Процитировав ее, я сказал, что готов поверить: может, так оно и было. Ну не случилось ему хоронить евреев. Что поделаешь?.. Но не спроста ведь тут эта фразочка. Получается — точь-в-точь как у Слуцкого:
И пуля меня миновала,чтоб знали: молва не лжива.Евреев не убивало.Все воротились живы.
Не буду перечислять ни приводившихся мною примеров, ни всех пришедших мне тогда на ум неопровержимых доказательств очевидного — и самого темного — солженицынского антисемитизма. Этого не стоит делать хотя бы потому, что и до и после меня обо всем этом — и с еще большей неопровержимостью, чем я, — сказали уже многие.

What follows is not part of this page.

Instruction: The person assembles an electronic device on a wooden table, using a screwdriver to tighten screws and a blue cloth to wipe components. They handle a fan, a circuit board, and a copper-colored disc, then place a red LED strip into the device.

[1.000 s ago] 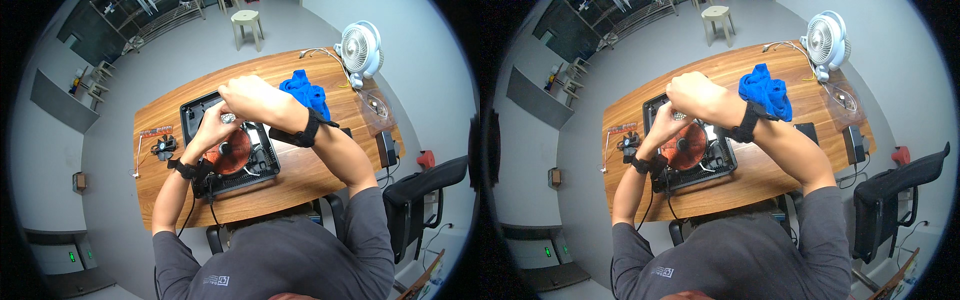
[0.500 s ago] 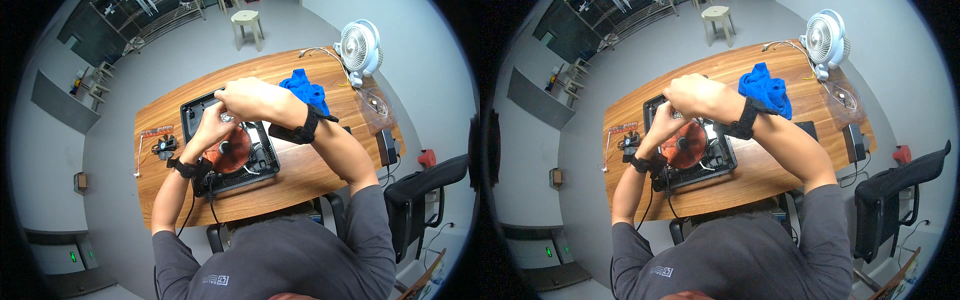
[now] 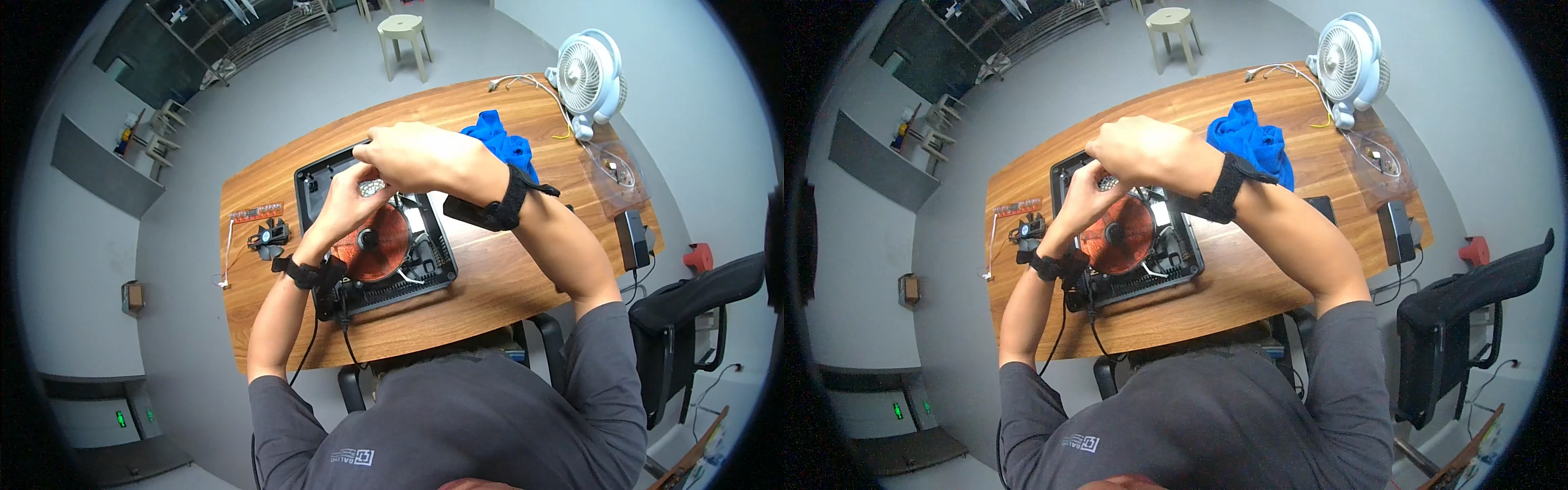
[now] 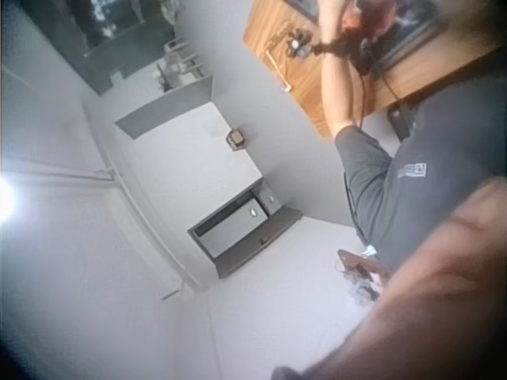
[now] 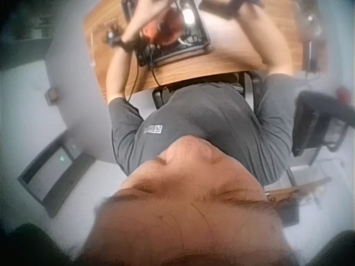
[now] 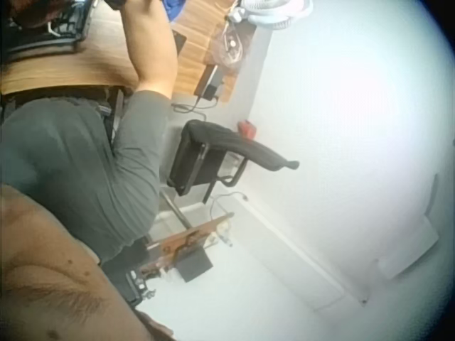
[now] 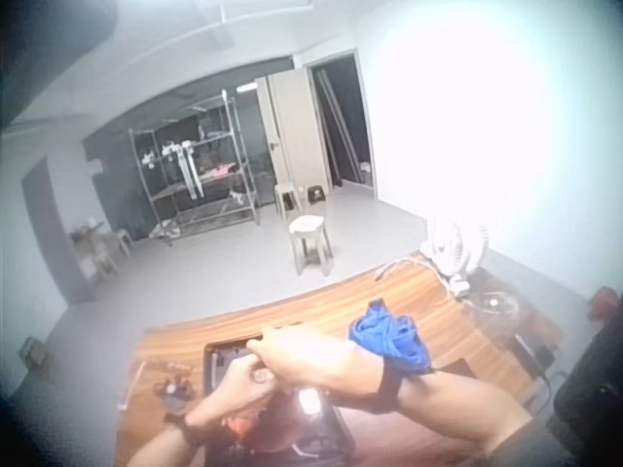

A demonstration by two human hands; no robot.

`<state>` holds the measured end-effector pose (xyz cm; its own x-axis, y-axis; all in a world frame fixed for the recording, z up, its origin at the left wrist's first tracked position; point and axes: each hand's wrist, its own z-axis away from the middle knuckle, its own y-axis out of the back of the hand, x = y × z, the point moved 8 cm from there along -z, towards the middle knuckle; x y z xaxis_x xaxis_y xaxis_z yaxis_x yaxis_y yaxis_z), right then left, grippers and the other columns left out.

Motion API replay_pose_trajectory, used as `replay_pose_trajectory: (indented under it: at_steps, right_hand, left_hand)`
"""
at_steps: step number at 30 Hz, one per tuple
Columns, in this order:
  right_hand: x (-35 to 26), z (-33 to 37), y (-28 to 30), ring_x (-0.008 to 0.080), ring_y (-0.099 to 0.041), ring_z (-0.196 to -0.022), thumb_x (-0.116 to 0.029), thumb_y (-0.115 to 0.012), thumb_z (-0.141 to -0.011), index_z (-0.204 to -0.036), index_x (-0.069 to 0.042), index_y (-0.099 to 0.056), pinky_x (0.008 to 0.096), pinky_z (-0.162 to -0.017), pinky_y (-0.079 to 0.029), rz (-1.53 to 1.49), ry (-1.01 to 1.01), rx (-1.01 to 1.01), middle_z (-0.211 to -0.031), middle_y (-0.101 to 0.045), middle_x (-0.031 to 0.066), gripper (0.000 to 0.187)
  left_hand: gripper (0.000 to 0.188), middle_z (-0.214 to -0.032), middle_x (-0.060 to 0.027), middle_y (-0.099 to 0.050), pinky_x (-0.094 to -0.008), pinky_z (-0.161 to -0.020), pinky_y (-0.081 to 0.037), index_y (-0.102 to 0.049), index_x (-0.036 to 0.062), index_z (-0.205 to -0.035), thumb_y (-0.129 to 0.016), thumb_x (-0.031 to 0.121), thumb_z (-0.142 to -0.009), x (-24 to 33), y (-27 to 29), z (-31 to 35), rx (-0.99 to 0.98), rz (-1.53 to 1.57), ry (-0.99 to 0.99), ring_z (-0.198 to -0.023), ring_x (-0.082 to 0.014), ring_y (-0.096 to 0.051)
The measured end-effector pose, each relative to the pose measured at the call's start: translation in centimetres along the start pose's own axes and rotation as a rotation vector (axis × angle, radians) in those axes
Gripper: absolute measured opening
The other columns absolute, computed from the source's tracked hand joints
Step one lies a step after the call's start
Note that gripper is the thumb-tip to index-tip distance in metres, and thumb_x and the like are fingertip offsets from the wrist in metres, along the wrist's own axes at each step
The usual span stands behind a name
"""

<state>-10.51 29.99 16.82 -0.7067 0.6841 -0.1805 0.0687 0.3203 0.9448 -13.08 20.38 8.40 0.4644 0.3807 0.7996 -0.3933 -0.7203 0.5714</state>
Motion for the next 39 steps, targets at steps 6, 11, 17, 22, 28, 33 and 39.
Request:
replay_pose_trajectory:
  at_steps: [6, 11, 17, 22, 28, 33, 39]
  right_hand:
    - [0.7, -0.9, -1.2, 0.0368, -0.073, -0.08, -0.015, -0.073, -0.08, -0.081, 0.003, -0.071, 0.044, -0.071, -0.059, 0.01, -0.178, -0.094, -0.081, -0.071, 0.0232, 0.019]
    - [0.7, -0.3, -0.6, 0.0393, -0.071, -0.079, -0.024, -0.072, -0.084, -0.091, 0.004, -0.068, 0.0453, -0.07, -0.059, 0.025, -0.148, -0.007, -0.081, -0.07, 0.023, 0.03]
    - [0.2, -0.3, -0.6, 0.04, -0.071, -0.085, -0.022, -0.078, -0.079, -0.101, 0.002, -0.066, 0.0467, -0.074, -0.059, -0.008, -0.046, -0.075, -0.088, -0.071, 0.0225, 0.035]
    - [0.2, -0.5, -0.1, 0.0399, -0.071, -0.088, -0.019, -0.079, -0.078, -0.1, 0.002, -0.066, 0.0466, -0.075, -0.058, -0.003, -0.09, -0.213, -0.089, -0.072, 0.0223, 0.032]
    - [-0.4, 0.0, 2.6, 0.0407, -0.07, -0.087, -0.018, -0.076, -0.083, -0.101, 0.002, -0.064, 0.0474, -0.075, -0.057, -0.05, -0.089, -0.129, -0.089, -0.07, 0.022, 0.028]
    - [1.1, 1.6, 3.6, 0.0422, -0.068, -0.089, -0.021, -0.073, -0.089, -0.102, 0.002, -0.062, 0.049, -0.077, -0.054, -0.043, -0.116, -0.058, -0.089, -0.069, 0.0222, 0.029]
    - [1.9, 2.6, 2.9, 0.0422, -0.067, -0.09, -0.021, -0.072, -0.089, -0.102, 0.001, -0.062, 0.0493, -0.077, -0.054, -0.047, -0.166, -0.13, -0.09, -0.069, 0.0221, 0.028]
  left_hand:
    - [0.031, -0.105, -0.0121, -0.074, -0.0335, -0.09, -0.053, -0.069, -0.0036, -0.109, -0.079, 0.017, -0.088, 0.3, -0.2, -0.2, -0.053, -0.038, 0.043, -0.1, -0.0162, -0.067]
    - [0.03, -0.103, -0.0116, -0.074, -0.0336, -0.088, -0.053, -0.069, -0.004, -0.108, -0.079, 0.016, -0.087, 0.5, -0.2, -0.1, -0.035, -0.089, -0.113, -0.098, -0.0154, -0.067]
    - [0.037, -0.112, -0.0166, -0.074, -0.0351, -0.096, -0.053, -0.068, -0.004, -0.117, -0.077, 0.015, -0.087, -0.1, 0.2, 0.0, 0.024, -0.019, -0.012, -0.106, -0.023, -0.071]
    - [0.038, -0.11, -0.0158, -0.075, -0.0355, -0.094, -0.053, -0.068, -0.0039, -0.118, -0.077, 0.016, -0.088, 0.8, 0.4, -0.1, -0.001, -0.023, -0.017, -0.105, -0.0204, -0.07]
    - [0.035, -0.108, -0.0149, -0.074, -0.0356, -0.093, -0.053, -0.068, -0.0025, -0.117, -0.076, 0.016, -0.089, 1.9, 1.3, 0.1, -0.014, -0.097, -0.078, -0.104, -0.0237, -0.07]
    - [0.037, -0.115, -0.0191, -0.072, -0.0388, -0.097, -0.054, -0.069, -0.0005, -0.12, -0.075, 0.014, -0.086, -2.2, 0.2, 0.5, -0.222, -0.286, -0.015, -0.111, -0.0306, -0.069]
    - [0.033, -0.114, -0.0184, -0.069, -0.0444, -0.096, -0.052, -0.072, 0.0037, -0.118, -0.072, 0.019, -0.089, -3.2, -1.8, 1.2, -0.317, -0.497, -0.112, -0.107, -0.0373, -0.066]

Но главное тут даже не это соображение, а — другое, более простое: я ведь пишу здесь не про Солженицына, а про себя, — про то, кем он был для меня и кем стал. Поэтому сразу перейду к выводу, к итогу тех нескольких моих радиобесед.

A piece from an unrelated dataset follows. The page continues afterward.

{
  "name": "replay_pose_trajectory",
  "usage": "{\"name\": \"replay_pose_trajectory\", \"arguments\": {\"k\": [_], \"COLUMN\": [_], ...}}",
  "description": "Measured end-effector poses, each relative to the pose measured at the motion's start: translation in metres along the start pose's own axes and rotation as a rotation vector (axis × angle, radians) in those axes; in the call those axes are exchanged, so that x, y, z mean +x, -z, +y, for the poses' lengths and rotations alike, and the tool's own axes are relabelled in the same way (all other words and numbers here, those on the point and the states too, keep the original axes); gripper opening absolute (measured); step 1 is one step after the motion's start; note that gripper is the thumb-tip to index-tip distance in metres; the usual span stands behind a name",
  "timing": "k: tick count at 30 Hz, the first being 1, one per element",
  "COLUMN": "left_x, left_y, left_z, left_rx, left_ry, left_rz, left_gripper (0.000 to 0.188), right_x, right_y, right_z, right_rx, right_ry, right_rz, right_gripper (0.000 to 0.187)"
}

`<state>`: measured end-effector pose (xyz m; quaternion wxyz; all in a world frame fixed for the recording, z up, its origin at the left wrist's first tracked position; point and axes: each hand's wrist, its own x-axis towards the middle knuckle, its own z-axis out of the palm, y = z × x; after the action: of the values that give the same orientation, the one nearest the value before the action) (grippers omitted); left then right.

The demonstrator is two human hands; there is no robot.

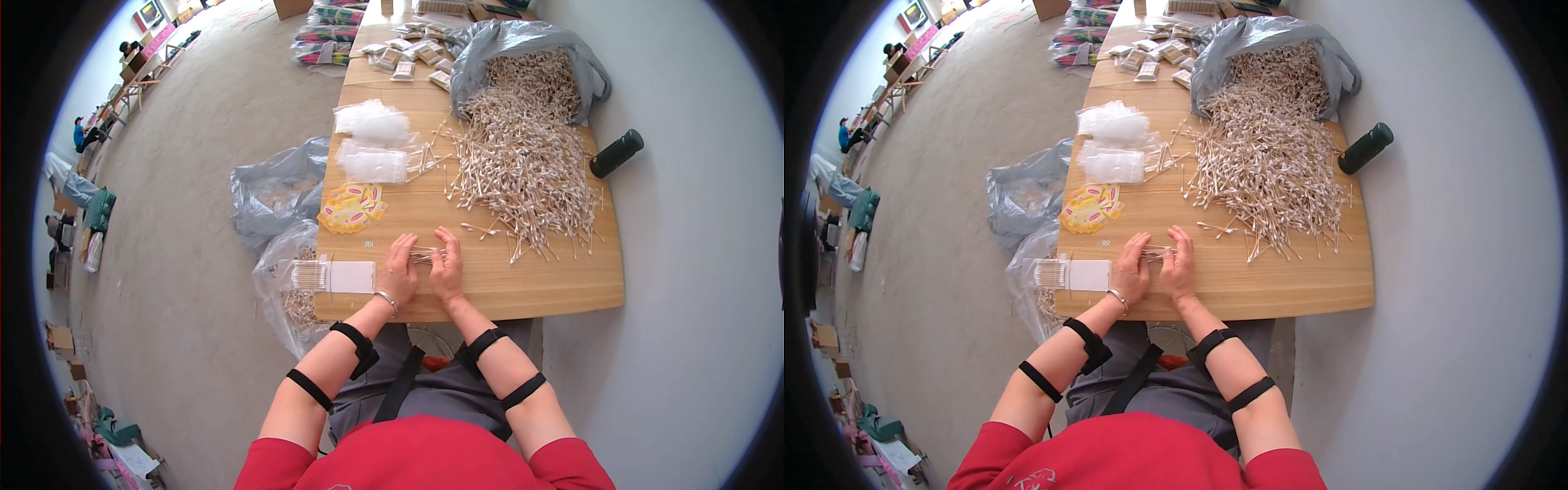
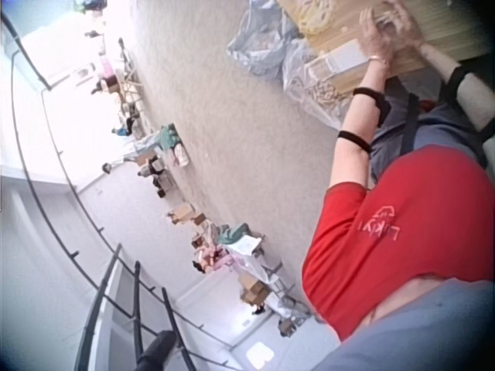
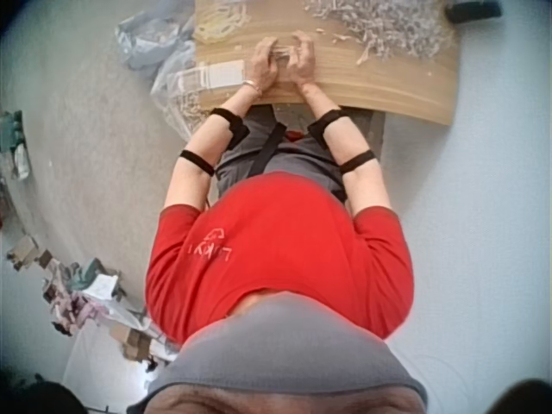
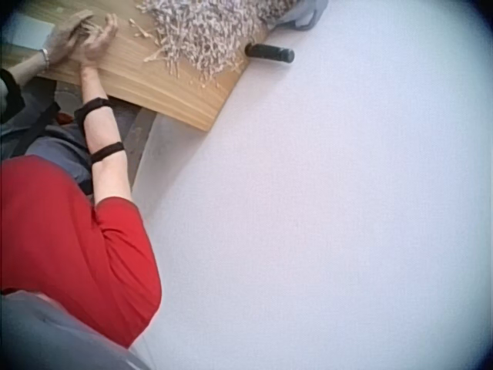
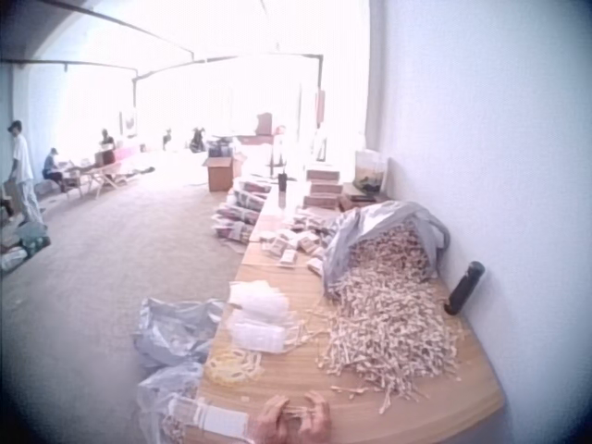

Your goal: Manually organizing and grouping small white and pink tipped sticks on a template for packaging.

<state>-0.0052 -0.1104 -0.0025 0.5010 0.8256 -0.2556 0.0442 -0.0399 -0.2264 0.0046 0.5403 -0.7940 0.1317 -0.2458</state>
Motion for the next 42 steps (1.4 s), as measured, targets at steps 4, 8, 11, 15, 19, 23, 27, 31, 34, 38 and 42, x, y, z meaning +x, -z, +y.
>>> {"name": "replay_pose_trajectory", "arguments": {"k": [4, 8, 11, 15, 19, 23, 27, 31, 34, 38, 42], "left_x": [-0.004, -0.007, -0.002, -0.001, -0.002, -0.001, -0.002, -0.003, -0.003, -0.002, -0.004], "left_y": [-0.012, -0.003, 0.002, 0.001, 0.004, 0.001, 0.002, 0.004, 0.002, -0.001, 0.000], "left_z": [0.003, -0.012, -0.014, -0.011, -0.012, -0.010, -0.012, -0.012, -0.013, -0.012, -0.015], "left_rx": [-0.077, -0.285, -0.700, -0.699, -0.620, -0.597, -0.653, -0.616, -0.632, -0.666, -0.692], "left_ry": [-0.013, 0.210, 0.398, 0.412, 0.408, 0.399, 0.397, 0.397, 0.390, 0.389, 0.382], "left_rz": [0.005, 0.070, 0.218, 0.209, 0.197, 0.186, 0.215, 0.215, 0.221, 0.223, 0.232], "left_gripper": [0.048, 0.047, 0.045, 0.044, 0.042, 0.041, 0.040, 0.039, 0.039, 0.040, 0.041], "right_x": [-0.002, -0.007, -0.012, -0.003, 0.009, 0.014, 0.018, 0.022, 0.028, 0.034, 0.038], "right_y": [0.002, 0.012, 0.010, 0.003, -0.004, -0.003, 0.011, 0.016, 0.015, 0.015, 0.016], "right_z": [0.006, 0.006, -0.005, -0.004, -0.006, 0.006, 0.007, -0.005, -0.012, -0.009, -0.011], "right_rx": [-0.031, -0.735, -0.844, -0.957, -0.973, -0.943, -0.855, -0.643, -0.642, -0.703, -0.639], "right_ry": [0.059, 0.293, 0.242, 0.209, 0.200, 0.181, 0.336, 0.361, 0.358, 0.406, 0.354], "right_rz": [-0.029, -0.208, -0.505, -0.507, -0.488, -0.437, -0.297, -0.284, -0.307, -0.350, -0.337], "right_gripper": [0.040, 0.059, 0.076, 0.085, 0.085, 0.081, 0.058, 0.022, 0.014, 0.012, 0.010]}}
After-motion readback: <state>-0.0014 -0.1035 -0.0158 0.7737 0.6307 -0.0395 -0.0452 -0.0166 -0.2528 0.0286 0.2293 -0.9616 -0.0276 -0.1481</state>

Заключая их, я привел слова Войновича из только что вышедшего тогда его антисолженицынского «Портрета на фоне мифа».
О книге Солженицына «Двести лет вместе» он в этом своем «портрете» подробно говорить не стал. Сказал только, что с избранной им темой — действительно очень больной и сложной — автор не справился, потому что ему для этого не хватило совести, ума, логики и таланта.

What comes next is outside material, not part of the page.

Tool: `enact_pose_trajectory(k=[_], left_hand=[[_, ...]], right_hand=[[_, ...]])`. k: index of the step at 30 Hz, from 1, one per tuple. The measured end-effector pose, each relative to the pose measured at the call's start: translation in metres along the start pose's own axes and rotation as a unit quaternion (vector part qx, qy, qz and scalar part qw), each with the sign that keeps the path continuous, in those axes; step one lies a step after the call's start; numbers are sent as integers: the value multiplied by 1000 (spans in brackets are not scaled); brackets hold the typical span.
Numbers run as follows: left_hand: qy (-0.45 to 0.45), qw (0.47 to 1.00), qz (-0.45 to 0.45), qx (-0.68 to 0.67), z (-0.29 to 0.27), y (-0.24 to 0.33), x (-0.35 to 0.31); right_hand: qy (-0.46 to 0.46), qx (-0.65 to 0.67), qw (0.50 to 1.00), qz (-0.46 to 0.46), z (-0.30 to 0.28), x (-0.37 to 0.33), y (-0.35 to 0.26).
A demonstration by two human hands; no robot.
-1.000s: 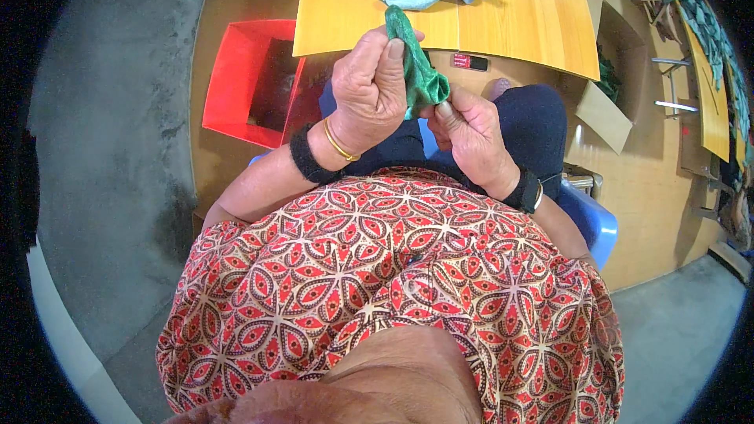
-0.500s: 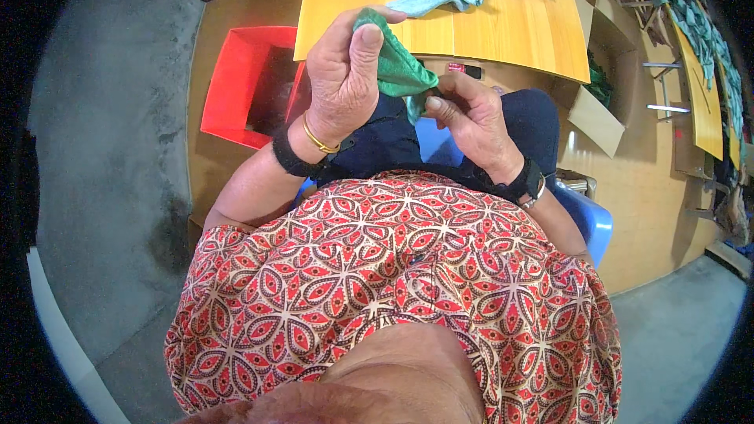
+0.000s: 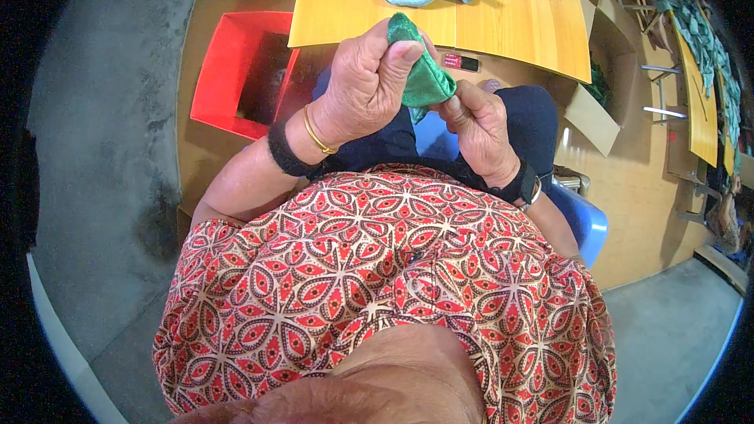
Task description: The person folds small pieces of green and light blue fabric into compact bundles. They use a thin black rod to assist in rolling and shaping the fabric, then place the finished bundles into a red box on the floor.
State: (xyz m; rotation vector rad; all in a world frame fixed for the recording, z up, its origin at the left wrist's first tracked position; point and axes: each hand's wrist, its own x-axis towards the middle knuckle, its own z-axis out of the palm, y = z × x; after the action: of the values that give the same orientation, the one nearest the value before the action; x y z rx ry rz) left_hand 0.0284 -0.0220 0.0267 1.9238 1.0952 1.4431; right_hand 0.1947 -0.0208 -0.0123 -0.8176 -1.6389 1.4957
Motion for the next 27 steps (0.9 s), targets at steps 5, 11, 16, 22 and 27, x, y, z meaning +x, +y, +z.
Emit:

Сочувственно процитировав этот вывод и даже дав понять, что полностью к нему присоединяюсь, я сказал, что сам все-таки выразился бы несколько иначе.
На мой взгляд, — сказал я, — причина краха, постигшего автора этого двухтомного труда, в идеологии. В той самой национальной идее, которая владеет душой Александра Исаевича. Именно она, эта национальная идея, эта националистическая идеология подмяла под себя, подчинила себе, с потрохами съела и совесть его, и ум, и логику, и талант.
На этом как будто можно было бы поставить точку.
Но уже после того как все выводы были сделаны и все слова — самые нелицеприятные и даже жестокие — были сказаны, неожиданно явилось на свет до времени припрятанное, а тут вдруг всплывшее на поверхность еще одно солженицынское сочинение, прочитав которое я увидел, что в действительности дело обстояло даже еще хуже, чем я думал и чем об этом сказал.
Казалось бы, уж куда хуже? Хуже того, что уже было сказано, вроде и быть не может.
Но оказалось, что может.
* * *Незадолго до выхода в свет первого тома «Двухсот лет вместе» некий Анатолий Сидорченко обнародовал раннюю работу Солженицына «Евреи в СССР и в будущей России». Опубликовал он ее в своей собственной — откровенно черносотенной — книге, как труд союзника и единомышленника. Сделал он это, разумеется, для того, чтобы укрепить свои антисемитские позиции авторитетом громкого солженицынского имени.